Your task: The line with "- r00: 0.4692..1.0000", the line with "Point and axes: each", and all lines between them in the material below: return these exactly, and no others.

========================

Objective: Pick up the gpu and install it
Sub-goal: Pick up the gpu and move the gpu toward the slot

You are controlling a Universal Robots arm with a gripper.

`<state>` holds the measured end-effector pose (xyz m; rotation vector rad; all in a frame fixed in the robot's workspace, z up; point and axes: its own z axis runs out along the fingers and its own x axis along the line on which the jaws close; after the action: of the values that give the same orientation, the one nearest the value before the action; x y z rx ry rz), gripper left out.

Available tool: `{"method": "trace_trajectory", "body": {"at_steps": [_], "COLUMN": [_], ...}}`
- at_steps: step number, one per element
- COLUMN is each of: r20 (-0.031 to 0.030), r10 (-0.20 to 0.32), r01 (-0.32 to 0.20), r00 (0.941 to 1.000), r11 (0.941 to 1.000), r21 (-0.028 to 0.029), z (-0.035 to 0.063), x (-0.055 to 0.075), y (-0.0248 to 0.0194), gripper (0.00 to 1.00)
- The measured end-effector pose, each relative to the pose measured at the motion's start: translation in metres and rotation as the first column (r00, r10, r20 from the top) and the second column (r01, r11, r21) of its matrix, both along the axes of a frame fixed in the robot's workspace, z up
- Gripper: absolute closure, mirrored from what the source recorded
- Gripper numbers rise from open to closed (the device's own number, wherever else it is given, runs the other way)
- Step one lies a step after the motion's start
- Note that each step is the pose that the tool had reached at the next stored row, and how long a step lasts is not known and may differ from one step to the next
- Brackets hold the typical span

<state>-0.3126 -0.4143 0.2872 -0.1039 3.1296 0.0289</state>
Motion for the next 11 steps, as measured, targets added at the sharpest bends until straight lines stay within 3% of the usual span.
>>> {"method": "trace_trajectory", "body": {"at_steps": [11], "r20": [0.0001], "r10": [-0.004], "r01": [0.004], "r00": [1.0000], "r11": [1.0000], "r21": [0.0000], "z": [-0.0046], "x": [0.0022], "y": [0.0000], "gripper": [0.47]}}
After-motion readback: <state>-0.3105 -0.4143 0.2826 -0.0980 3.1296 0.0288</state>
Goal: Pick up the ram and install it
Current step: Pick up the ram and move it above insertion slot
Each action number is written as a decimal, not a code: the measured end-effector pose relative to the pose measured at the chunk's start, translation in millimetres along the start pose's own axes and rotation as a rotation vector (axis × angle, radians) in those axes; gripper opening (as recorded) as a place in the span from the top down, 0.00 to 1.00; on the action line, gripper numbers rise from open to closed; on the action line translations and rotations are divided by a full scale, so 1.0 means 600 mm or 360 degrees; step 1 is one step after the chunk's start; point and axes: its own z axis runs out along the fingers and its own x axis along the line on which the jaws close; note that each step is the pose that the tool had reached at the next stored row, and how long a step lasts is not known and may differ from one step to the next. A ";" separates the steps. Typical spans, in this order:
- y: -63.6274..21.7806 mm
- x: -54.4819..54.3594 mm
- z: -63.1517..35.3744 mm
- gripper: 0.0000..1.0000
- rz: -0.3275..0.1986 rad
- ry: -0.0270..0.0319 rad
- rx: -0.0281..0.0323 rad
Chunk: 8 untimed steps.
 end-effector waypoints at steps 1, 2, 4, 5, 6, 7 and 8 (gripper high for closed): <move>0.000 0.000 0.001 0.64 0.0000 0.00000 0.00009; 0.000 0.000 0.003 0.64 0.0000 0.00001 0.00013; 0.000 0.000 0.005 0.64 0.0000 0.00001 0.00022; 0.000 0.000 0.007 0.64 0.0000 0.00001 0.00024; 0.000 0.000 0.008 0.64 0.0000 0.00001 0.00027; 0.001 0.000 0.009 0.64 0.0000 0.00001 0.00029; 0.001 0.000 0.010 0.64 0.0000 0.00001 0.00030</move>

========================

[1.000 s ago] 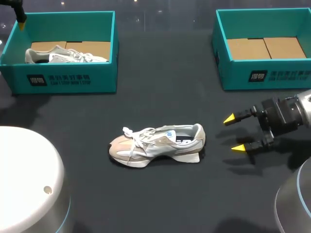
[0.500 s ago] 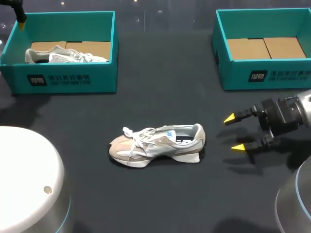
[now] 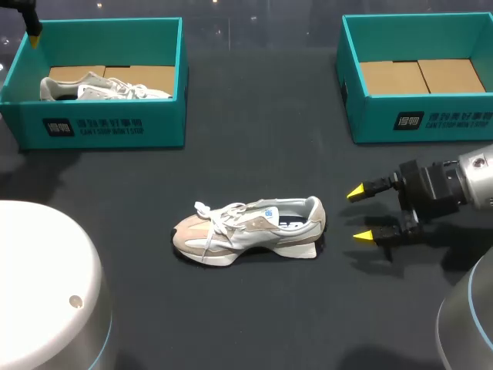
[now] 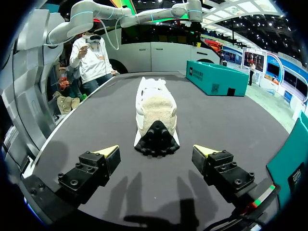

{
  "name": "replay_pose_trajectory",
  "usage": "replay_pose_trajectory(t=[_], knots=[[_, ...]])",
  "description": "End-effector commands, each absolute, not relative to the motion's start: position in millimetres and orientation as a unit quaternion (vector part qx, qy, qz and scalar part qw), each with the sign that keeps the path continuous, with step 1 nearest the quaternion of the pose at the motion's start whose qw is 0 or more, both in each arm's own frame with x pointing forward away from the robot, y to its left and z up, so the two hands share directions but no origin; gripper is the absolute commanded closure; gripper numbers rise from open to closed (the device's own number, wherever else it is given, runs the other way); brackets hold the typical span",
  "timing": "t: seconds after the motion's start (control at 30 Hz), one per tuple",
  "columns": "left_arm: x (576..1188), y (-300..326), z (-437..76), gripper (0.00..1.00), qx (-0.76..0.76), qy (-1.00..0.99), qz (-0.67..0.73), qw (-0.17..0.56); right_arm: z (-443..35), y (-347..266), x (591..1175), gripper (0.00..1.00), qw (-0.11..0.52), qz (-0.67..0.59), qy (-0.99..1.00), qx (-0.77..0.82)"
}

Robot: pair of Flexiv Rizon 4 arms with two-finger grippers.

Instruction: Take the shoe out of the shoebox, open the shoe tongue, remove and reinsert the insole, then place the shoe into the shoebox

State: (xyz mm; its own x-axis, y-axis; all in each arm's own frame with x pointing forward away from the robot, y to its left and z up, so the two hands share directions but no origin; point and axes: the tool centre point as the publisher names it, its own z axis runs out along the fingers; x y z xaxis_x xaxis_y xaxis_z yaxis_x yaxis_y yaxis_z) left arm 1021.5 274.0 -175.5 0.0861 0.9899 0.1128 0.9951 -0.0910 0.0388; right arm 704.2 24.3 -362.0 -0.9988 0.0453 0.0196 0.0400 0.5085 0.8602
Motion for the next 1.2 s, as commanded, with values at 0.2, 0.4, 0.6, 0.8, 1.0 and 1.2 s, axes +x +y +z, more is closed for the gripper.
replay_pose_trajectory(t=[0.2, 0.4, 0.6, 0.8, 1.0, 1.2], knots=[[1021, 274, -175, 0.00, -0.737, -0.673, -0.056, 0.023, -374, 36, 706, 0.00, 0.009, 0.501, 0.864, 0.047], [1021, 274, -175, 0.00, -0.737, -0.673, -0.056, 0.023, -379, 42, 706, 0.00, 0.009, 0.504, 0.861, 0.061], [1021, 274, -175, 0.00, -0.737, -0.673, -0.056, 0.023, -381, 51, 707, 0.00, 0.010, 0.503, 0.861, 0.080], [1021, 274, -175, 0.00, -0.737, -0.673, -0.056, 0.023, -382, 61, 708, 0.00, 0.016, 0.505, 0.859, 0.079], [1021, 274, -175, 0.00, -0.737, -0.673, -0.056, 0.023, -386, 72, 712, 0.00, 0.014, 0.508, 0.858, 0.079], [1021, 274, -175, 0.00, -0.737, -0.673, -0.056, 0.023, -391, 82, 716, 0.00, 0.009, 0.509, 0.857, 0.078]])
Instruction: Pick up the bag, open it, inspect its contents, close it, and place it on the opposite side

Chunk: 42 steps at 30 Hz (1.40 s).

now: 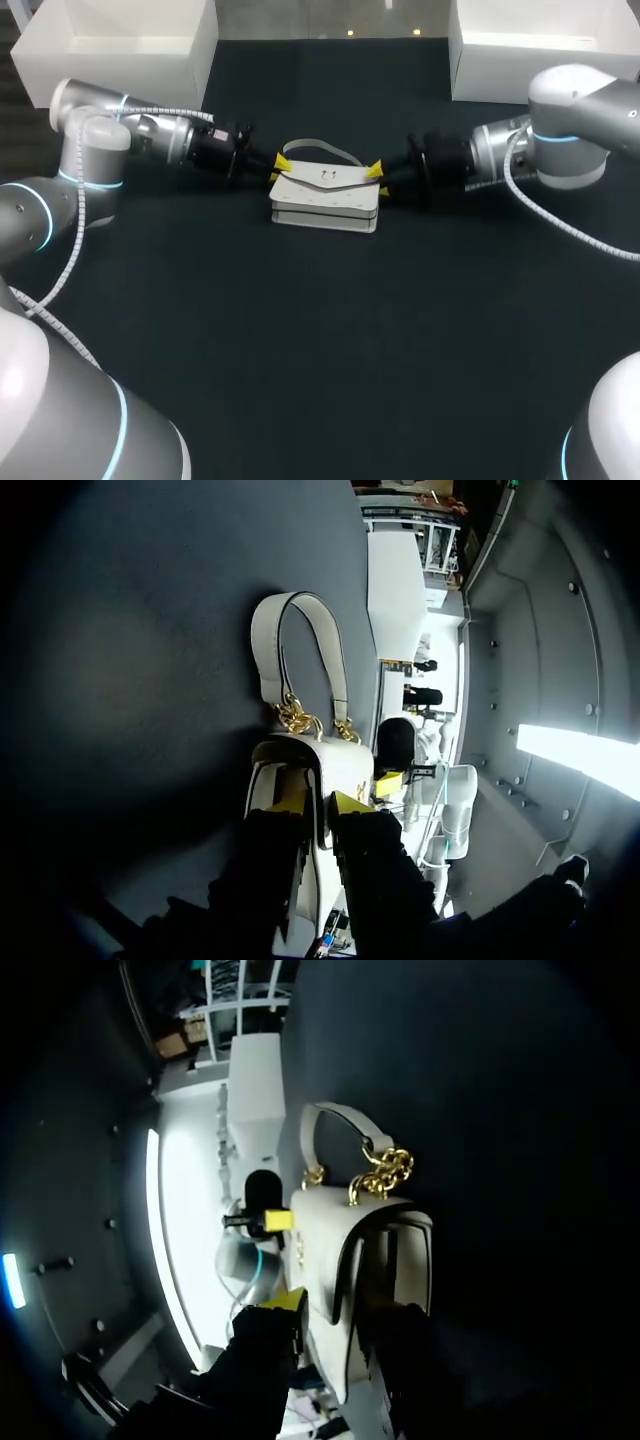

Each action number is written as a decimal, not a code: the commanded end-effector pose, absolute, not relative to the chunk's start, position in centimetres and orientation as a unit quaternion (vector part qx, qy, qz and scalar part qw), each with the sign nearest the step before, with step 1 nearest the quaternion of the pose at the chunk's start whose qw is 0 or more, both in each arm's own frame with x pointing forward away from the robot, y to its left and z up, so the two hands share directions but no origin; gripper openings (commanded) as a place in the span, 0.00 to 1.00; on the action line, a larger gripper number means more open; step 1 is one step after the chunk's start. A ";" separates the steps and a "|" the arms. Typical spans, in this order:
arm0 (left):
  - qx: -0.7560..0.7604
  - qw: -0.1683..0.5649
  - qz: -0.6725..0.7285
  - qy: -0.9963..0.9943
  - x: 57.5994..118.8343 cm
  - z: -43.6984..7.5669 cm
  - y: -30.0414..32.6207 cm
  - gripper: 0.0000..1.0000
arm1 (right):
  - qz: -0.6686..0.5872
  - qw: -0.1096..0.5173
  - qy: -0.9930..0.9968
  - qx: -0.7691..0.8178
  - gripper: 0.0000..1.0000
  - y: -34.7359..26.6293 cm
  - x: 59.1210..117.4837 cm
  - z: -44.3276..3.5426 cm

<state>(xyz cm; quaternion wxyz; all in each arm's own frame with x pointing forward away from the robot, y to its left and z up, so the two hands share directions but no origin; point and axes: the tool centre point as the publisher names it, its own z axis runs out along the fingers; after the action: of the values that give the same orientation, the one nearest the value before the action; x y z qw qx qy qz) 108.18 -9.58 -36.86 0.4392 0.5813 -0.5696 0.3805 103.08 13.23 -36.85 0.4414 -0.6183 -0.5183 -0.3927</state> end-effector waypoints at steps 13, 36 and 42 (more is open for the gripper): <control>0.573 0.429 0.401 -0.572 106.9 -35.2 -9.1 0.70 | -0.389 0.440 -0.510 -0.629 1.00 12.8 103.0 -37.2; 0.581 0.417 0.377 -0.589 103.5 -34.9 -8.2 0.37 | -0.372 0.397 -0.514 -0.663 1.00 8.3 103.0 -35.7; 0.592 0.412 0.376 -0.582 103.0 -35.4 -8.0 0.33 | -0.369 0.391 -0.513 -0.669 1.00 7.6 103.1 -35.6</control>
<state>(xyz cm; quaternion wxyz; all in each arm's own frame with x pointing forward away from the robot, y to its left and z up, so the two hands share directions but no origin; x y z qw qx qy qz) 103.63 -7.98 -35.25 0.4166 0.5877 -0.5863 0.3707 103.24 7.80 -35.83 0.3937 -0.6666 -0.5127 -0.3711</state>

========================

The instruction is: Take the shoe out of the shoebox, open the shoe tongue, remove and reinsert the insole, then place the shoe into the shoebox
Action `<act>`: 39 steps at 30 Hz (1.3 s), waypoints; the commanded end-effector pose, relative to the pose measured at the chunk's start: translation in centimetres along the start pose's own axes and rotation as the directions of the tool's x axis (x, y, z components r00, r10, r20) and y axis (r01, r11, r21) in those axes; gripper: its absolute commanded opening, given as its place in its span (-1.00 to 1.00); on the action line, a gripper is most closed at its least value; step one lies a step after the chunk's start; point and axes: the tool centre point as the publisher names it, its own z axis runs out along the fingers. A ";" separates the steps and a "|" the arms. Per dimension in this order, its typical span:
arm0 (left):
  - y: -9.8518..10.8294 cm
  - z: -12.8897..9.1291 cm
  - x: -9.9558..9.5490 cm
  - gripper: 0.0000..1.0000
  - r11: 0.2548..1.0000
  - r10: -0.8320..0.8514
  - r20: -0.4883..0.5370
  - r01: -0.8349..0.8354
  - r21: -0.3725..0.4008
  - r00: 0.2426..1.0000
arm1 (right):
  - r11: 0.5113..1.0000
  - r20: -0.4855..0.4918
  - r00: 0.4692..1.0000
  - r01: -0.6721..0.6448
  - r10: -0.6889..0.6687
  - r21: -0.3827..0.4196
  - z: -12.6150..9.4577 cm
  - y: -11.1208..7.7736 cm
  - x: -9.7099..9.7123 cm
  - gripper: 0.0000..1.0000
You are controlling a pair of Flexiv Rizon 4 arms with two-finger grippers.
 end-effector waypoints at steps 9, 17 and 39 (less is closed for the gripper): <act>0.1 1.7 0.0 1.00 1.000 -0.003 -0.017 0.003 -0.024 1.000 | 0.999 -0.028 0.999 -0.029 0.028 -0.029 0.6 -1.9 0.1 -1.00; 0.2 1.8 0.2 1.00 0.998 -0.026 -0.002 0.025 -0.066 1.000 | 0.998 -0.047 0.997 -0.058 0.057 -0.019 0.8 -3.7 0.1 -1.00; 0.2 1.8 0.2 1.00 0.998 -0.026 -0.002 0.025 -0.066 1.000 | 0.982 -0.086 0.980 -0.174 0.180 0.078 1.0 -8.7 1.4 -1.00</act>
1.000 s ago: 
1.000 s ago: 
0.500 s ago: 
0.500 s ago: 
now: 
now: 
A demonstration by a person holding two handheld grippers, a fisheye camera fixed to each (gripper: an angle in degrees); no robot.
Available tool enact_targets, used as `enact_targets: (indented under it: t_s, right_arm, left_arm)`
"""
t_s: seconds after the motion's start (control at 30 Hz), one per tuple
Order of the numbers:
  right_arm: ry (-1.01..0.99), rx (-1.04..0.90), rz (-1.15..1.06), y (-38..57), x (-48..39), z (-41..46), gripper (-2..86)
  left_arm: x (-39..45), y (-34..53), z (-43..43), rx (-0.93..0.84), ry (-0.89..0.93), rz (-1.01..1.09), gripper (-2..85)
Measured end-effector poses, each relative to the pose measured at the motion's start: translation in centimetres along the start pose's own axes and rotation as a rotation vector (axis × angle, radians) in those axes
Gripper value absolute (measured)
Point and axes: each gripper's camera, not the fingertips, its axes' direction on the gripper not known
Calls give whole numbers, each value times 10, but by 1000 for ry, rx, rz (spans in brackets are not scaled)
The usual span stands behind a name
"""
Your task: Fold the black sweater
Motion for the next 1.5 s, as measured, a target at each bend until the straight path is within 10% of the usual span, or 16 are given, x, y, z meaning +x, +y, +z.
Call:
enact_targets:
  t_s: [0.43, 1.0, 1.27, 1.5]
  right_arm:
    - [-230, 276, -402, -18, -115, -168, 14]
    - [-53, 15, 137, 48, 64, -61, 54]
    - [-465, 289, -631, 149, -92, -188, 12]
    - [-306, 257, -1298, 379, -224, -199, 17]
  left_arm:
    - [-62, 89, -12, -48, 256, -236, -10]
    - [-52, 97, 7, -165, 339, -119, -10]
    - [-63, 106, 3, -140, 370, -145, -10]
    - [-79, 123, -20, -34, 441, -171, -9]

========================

Task solution:
  - r00: 0.4692..1.0000
  - r01: -0.6721..0.6448
  - r10: -0.6889..0.6687
  - r21: -0.3827..0.4196
  - z: -12.6150..9.4577 cm
  - y: -11.1208..7.7736 cm
  - x: -9.7099..9.7123 cm
  - gripper: 0.0000..1.0000
You are controlling a pair of Flexiv Rizon 4 arms with two-finger grippers.
 end-effector waypoints at steps 9, 17 and 39 (less is closed for the gripper): <act>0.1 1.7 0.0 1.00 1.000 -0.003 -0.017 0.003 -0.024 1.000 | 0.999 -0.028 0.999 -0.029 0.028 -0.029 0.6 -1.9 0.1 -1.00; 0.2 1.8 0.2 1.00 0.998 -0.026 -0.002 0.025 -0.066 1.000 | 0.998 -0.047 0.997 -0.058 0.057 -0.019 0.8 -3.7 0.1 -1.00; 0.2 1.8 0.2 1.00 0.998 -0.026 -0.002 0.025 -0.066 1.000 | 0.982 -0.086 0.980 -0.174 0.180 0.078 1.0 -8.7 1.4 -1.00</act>
1.000 s ago: 
1.000 s ago: 
0.500 s ago: 
0.500 s ago: 
now: 
now: 
A demonstration by a person holding two handheld grippers, a fisheye camera fixed to each (gripper: an angle in degrees); no robot.
Available tool enact_targets, used as `enact_targets: (indented under it: t_s, right_arm, left_arm)`
"""
t_s: seconds after the motion's start (control at 30 Hz), one per tuple
Order of the numbers:
  right_arm: ry (-1.01..0.99), rx (-1.04..0.90), rz (-1.15..1.06), y (-38..57), x (-48..39), z (-41..46), gripper (-2..86)
  left_arm: x (-39..45), y (-34..53), z (-43..43), rx (-0.93..0.84), ry (-0.89..0.93), rz (-1.01..1.09), gripper (-2..85)
Measured end-effector poses, each relative to the pose measured at the motion's start: translation in centimetres along the start pose's own axes and rotation as a rotation vector (axis × angle, radians) in those axes
Gripper value absolute (measured)
Point and axes: each gripper's camera, not the fingertips, its axes' direction on the gripper not known

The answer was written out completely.